Critical Issues (Blocking)

关键问题（阻塞性）

[Tests that provide false confidence or will cause real problems.]

[会带来虚假安全感或引发实际问题的测试]

Required Changes

必要变更

[Design problems that weaken the test suite.]

[削弱测试套件的设计问题]

Strong Suggestions

强烈建议

[Improvements to test quality and maintainability.]

[提升测试质量与可维护性的改进方案]

Noted

备注

[Minor style or convention issues. Mention once, then move on.]

[轻微的风格或规范问题。只需提及一次即可]

Verdict

结论

Request Changes | Needs Discussion | Approve

请求变更 | 需要讨论 | 批准

Next Steps

下一步

[Options for proceeding]


Use `file:line` references for every finding. Quote the specific test code that demonstrates the issue and show what better code looks like.

[后续行动选项]


对每个问题使用`file:line`格式引用。展示存在问题的具体测试代码，并给出优化后的代码示例。

Next Steps

后续步骤

At the end of the review, offer the user these options:

Discuss and address findings: Use the AskUserQuestion tool to walk through the issues.

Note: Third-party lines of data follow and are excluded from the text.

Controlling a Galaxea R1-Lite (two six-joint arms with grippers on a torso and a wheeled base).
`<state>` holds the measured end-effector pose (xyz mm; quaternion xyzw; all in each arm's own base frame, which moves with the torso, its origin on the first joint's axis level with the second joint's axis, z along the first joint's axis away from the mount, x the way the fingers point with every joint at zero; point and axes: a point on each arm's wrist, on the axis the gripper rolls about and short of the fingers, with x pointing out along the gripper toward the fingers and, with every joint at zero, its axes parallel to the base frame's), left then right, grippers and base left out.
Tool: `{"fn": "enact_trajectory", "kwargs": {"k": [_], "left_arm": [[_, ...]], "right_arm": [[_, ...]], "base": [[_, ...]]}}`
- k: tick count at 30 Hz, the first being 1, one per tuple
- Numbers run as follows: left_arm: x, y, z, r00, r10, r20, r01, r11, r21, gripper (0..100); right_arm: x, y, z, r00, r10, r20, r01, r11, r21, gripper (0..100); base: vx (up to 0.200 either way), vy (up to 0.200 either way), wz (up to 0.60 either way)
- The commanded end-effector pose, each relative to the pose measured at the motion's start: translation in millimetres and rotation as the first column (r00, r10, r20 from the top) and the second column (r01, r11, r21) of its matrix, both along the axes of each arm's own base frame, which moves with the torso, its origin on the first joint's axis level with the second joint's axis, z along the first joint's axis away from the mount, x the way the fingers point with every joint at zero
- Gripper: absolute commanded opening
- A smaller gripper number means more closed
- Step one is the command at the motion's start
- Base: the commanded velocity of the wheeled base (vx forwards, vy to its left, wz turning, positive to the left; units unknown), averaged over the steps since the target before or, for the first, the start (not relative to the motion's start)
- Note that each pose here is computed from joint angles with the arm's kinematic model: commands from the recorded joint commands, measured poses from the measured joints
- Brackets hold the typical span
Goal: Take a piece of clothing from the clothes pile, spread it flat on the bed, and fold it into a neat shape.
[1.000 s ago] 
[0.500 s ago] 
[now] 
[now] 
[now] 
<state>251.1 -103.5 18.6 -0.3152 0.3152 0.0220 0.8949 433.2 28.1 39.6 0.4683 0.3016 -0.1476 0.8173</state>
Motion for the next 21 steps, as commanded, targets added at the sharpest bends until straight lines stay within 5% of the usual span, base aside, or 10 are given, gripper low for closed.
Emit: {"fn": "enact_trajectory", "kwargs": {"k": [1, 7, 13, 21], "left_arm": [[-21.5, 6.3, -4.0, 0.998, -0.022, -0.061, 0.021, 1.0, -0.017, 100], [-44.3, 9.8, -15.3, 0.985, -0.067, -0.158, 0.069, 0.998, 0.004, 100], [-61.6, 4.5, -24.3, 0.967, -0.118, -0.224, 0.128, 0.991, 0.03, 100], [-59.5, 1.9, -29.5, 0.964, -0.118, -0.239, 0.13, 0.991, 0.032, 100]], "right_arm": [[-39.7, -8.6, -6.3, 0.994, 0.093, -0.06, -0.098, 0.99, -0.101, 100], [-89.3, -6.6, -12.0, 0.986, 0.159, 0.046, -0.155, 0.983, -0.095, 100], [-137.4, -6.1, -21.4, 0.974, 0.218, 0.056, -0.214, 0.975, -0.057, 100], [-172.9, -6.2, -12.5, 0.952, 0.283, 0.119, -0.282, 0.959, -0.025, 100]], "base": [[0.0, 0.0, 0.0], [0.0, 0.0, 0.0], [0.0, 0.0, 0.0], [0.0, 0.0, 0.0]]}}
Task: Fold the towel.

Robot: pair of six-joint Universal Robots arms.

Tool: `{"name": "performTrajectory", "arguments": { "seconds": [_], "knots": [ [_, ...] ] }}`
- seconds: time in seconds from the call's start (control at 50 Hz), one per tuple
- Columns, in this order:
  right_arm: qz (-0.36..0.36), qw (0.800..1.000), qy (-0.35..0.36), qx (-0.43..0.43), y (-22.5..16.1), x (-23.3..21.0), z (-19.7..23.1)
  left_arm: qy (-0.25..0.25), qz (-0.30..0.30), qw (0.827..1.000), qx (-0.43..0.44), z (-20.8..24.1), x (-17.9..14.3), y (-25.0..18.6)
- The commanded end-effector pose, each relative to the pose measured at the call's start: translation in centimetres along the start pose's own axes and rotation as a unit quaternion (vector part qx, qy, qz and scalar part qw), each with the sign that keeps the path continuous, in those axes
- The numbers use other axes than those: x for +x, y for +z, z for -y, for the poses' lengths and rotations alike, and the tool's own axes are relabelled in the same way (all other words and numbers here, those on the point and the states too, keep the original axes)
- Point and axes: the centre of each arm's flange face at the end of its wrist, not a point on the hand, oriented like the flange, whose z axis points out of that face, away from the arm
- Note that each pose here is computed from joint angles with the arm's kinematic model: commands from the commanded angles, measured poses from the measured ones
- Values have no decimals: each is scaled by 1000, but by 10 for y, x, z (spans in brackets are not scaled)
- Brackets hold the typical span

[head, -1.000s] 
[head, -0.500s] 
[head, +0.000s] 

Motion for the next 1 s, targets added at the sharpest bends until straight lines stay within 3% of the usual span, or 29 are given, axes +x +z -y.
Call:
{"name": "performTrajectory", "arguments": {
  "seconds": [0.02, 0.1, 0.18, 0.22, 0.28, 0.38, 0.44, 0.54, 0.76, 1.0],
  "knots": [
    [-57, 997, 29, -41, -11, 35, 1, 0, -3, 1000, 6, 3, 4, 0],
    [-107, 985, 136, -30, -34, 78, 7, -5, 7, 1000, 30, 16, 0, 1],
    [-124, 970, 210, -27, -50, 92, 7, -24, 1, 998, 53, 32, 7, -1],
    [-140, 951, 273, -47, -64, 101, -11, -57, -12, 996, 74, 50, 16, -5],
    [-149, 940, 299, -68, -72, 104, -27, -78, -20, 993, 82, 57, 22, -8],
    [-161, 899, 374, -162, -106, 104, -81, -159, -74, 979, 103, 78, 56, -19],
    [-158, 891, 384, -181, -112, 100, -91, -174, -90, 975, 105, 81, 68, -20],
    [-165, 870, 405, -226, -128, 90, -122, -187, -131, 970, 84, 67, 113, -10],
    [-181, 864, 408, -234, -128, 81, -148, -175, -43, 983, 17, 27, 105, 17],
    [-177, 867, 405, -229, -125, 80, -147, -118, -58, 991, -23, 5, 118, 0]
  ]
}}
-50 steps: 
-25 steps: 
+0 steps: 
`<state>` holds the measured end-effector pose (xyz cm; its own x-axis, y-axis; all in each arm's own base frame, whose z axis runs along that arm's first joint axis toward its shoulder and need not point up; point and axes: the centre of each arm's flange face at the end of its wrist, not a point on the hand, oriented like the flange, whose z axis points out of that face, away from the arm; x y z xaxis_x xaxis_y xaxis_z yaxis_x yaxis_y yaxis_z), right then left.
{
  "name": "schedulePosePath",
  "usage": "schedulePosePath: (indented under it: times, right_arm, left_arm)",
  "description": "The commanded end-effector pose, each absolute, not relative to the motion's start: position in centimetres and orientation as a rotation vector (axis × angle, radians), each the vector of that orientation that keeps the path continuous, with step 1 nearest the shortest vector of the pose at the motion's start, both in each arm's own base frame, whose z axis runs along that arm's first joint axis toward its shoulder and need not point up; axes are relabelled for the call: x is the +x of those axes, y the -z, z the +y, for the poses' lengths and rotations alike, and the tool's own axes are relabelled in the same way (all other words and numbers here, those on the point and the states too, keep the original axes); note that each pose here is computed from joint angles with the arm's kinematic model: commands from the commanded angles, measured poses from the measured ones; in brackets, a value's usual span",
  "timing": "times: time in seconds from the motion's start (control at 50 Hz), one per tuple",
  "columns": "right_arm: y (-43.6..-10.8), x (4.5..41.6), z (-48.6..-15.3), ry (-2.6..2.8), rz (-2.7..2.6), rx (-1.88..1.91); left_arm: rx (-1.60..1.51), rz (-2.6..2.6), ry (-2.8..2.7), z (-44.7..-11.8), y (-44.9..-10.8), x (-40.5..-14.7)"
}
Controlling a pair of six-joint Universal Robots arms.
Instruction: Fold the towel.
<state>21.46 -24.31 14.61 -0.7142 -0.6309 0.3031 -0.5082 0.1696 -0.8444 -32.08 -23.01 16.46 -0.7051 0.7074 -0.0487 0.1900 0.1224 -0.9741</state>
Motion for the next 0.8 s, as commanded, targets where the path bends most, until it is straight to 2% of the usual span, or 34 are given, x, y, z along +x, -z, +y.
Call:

Group by severity or topic, offer resolution options, and mark the recommended choice.

Fix the issues: Offer to apply fixes directly in priority order — blocking issues first, then required changes, then suggestions. Confirm before continuing after each group.

Add to a pull request: When reviewing in context of a PR, offer to post the review as a PR comment. Include attribution: "Review assisted by the review-testing skill."

If operating as a subagent, skip the next steps and output only the review findings.

评审结束后，为用户提供以下选项：

讨论并解决问题： 使用AskUserQuestion工具逐一梳理问题。按严重程度或主题分组，提供解决方案选项，并标记推荐方案。

修复问题： 按优先级直接修复问题——先处理阻塞性问题，再处理必要变更，最后处理建议项。完成每组修复后需确认再继续。

添加到Pull Request： 在PR场景下评审时，可将评审结果作为PR评论发布。需注明来源：“评审由review-testing skill协助完成。”

如果作为子Agent运行，跳过后续步骤，仅输出评审结果。